James Norton
Human Power Comes From Human Fragility

Carlo Mazzoni in conversation with James Norton


CARLO MAZZONI Both of us are type one
diabetics. We are using similar technologies – while you use Dexcom, I use Libre. These technologies changed our lives. We are both essentially injecting insulin.

JAMES NORTON I'm going to move on to
a pump in the next few months after the play finishes, I'm going to start using an Omni pump which links to the Dexcom. It's all changing so fast – isn’t it? I like that it’s changing at a rapid pace. My blood sugar levels are good with injections, I feel fine but I could be doing better.
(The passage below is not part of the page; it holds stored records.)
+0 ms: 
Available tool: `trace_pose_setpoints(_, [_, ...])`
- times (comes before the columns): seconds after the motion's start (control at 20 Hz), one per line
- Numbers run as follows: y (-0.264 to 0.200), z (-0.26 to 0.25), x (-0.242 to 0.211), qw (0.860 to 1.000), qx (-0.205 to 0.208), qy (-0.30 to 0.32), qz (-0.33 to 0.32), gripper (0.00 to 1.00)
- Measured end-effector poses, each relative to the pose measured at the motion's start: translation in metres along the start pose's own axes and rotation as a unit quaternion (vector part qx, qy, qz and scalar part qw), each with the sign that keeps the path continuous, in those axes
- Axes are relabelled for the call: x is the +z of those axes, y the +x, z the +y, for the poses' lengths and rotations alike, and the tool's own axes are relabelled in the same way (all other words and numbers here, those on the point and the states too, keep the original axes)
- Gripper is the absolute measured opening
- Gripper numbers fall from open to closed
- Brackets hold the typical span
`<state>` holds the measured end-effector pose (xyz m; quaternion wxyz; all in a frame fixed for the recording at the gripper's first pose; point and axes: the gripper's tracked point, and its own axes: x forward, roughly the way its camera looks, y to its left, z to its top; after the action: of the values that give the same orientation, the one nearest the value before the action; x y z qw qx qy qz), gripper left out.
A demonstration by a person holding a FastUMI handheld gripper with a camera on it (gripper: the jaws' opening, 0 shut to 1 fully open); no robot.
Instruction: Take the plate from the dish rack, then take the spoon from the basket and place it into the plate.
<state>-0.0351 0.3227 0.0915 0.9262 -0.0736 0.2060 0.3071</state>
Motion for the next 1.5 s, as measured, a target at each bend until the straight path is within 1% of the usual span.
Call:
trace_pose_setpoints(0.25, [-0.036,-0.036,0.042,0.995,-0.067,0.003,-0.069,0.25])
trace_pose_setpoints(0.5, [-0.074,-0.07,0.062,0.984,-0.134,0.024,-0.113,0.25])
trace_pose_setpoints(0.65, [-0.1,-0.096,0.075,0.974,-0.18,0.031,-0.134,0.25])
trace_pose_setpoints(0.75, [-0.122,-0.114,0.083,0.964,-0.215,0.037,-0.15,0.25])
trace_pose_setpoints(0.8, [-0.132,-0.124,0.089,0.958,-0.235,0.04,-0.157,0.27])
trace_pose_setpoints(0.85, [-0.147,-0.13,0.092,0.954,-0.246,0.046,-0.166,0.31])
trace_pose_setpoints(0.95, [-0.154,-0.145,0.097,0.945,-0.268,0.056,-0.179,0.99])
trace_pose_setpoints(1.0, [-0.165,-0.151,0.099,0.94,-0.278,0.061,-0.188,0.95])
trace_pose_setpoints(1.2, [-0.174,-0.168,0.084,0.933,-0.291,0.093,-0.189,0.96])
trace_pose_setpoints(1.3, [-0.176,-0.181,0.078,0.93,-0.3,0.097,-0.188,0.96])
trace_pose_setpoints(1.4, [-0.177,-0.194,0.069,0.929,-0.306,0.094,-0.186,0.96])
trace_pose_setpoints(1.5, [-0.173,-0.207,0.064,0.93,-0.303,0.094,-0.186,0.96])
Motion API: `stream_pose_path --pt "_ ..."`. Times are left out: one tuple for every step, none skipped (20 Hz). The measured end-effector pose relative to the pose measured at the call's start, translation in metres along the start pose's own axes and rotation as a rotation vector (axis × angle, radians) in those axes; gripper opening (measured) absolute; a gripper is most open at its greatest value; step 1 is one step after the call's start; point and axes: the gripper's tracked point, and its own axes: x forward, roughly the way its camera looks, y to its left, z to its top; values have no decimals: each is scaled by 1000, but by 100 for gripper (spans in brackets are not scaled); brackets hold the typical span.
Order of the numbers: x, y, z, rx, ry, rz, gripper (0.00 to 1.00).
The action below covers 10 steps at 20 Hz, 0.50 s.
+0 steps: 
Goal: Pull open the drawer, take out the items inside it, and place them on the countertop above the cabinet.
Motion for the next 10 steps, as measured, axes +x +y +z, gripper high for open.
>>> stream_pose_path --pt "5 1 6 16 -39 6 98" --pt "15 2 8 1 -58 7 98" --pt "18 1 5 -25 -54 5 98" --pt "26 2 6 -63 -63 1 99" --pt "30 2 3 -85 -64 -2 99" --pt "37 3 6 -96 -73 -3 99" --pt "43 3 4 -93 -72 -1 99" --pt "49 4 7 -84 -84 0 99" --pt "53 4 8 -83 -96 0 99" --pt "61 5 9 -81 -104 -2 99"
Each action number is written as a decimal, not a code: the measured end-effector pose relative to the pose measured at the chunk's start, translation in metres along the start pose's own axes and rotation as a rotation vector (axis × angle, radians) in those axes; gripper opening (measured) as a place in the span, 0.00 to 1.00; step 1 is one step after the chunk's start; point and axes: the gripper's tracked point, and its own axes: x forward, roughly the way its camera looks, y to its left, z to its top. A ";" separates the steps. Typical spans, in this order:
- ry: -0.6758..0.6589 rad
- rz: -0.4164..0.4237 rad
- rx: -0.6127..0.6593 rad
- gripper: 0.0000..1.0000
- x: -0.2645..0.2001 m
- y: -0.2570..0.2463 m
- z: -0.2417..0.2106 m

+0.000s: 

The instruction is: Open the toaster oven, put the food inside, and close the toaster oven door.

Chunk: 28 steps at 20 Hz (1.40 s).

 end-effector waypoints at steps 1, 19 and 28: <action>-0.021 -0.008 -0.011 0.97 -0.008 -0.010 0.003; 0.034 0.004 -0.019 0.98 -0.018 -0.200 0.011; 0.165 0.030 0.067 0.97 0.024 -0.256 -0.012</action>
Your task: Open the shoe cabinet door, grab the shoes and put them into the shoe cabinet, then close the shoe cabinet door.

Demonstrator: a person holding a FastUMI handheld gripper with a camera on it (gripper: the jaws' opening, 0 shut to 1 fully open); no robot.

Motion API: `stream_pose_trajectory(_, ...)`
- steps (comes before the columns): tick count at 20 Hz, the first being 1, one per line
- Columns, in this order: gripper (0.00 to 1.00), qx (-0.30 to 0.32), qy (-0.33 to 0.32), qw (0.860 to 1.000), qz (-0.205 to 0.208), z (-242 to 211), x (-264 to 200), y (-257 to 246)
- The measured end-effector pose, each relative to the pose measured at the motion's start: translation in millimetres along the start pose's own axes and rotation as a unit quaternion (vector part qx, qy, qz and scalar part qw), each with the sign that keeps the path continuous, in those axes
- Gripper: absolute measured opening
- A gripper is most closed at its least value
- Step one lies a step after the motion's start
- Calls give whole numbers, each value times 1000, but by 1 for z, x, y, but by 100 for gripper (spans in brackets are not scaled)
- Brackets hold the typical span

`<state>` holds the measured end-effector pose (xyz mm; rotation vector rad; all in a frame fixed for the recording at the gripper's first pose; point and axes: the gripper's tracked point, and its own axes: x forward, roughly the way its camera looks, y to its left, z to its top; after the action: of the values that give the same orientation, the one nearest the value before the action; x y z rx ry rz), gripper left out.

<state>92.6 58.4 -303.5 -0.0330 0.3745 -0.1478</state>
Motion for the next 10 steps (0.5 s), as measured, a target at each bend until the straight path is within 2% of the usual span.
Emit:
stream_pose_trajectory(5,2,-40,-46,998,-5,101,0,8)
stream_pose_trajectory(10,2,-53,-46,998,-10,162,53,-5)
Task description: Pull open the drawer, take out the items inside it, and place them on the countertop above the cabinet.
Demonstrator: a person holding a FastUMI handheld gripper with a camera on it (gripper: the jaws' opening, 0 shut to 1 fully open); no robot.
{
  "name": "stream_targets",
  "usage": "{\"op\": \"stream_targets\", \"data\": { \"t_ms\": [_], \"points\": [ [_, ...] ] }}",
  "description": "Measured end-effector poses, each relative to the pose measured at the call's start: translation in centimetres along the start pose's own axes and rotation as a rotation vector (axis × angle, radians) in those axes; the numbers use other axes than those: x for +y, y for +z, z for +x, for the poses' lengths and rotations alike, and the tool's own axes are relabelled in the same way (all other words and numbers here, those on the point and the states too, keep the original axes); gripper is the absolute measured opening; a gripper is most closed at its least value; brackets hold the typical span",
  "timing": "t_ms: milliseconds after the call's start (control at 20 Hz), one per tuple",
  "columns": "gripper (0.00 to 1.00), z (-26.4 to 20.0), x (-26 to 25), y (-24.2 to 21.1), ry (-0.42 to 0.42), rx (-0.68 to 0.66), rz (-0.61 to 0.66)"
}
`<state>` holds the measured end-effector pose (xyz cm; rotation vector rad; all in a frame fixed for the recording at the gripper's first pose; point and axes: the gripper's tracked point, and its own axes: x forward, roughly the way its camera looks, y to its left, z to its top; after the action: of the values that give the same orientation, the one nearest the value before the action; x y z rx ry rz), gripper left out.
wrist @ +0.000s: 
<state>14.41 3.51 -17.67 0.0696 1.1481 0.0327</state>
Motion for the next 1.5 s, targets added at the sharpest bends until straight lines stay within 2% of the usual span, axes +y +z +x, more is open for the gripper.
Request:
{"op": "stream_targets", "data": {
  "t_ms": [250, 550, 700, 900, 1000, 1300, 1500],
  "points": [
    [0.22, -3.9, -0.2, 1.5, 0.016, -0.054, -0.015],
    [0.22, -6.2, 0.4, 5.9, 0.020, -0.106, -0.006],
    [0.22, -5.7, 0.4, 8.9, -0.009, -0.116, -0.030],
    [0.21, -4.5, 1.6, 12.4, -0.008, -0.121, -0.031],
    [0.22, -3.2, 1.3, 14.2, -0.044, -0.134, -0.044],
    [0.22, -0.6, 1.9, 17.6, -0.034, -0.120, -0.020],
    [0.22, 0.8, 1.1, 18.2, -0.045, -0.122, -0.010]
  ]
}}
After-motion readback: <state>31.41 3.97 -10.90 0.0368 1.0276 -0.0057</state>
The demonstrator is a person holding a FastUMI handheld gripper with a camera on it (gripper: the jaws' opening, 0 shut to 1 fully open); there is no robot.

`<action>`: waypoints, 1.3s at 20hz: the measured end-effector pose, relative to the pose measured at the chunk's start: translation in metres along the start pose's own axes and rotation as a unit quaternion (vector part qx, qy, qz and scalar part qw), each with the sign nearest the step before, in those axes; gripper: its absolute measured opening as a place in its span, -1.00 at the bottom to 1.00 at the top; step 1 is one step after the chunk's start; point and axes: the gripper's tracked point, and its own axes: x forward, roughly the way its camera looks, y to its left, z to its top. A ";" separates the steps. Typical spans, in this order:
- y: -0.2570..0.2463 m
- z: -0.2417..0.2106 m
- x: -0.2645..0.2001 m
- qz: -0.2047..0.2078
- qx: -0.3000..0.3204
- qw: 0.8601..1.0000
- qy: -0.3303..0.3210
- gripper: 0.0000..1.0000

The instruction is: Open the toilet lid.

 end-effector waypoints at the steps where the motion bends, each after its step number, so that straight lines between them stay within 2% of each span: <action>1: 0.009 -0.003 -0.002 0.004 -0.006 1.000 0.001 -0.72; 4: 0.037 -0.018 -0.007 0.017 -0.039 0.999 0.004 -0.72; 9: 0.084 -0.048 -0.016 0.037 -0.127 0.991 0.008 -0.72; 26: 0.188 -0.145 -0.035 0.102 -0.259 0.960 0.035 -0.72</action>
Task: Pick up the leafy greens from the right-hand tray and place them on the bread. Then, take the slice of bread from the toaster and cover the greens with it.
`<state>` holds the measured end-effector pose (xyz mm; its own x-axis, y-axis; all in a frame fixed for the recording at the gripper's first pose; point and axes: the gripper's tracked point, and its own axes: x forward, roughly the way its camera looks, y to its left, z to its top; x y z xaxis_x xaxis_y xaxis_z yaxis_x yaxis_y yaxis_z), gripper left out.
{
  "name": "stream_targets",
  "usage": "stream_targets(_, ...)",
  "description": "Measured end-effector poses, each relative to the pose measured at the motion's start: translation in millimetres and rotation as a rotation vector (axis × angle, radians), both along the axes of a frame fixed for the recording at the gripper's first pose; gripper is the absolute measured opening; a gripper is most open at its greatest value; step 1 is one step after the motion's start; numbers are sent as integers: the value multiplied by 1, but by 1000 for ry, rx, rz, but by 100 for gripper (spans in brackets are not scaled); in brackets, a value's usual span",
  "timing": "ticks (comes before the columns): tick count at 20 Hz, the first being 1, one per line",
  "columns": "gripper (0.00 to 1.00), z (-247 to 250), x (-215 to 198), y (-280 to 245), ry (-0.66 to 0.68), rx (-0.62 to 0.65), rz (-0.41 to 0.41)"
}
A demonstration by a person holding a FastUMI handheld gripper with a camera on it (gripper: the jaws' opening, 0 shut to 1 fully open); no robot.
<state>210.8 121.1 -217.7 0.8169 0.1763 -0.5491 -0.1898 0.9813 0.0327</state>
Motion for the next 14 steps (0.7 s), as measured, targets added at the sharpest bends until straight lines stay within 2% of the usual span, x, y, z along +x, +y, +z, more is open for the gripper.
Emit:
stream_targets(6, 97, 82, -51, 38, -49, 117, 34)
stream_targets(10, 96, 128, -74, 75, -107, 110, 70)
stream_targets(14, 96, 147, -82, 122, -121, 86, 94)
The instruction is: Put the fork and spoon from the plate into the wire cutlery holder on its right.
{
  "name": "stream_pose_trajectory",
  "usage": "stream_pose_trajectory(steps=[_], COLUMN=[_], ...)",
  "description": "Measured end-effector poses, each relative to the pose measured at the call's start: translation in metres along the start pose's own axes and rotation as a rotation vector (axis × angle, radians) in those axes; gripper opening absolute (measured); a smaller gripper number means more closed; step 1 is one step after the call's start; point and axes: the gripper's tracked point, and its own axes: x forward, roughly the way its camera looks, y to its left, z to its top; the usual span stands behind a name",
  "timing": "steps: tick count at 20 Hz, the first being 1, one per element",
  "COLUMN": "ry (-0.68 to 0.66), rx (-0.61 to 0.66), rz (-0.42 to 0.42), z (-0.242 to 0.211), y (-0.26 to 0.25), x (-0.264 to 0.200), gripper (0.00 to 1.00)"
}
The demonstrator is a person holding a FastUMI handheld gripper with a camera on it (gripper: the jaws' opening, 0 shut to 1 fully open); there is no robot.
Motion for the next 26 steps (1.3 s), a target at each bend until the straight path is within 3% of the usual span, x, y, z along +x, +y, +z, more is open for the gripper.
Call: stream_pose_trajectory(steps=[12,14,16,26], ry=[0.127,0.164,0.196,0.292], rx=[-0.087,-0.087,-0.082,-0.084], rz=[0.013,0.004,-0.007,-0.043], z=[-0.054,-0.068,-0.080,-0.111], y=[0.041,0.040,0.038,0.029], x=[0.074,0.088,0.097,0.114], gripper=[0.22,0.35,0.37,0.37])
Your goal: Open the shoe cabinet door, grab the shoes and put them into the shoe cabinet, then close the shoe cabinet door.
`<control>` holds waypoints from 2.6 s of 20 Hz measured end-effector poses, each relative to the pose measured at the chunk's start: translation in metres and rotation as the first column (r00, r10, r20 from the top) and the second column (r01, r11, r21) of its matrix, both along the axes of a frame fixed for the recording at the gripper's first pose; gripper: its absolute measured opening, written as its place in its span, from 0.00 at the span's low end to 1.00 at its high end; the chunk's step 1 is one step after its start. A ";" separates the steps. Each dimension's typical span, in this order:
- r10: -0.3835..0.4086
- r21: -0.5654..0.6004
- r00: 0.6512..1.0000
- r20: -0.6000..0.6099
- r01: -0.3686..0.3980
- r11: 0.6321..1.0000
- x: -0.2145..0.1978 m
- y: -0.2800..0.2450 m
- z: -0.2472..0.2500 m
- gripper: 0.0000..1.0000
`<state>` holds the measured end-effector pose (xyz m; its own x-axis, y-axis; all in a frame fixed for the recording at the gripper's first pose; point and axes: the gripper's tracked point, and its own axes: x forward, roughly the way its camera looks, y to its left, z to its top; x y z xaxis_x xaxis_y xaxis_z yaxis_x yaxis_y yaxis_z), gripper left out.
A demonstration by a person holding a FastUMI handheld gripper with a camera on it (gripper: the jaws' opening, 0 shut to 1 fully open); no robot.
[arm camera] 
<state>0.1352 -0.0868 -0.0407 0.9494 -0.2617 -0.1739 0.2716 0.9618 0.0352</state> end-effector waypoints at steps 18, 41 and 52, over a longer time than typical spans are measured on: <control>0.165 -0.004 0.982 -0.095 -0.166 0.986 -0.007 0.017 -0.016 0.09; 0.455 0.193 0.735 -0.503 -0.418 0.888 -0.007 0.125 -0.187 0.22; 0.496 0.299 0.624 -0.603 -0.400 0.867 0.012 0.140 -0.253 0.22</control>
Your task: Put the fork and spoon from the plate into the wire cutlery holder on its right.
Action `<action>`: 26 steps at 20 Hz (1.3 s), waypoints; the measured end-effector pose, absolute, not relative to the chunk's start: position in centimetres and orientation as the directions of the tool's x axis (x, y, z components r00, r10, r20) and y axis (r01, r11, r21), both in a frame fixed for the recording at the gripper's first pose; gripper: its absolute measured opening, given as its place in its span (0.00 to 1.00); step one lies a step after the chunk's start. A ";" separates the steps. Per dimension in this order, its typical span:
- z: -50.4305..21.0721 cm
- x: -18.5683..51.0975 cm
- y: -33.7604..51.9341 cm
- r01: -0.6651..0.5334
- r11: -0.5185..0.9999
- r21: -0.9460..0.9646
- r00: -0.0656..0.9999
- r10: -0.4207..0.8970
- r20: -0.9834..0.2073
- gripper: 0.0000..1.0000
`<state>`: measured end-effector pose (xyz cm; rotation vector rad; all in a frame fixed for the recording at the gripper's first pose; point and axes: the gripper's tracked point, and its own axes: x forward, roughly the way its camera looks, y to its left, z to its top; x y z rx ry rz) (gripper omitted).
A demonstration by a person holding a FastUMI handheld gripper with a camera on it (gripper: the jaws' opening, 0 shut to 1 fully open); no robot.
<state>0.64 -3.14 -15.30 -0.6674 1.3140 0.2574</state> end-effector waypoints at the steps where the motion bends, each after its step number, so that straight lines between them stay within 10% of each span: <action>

It's just those annoying nights, when I wake up in the middle of the night, and my blood sugar level is high, and the technology is there, and that’s just life.

CARLO MAZZONI With the pump, shall we go for more standardized days? I'm a bit concerned that with the pump I will have even more limitations in my daily life.

JAMES NORTON As an actor, I have to cover the sensor up every night, I have my micro-phone packed on the arm as well. I spend some of the play completely naked – usually you'd have a microphone pack around your belt but since I’m naked it goes on the arm.
Microphone on one arm, the sensor on the
other – it's quite sweet, the sound guy has
now called it my puck. I never called it a puck before. They cover that with a skin-colored bandage and so I look like an action man with straps on.

CARLO MAZZONI I guess glycated hemoglobin is fine, right?

JAMES NORTON It's within the range of a pre-diabetic case. I've just had a bad two months. When it changes from winter to summer it’s a disaster, and my insulin becomesless effective. Last week I was in Santa Fe, New Mexico where it's hot. Having had a good winter and my sugars were pretty good suddenly summer comes and… you know –

CARLO MAZZONI When were you diagnosed with type one diabetes?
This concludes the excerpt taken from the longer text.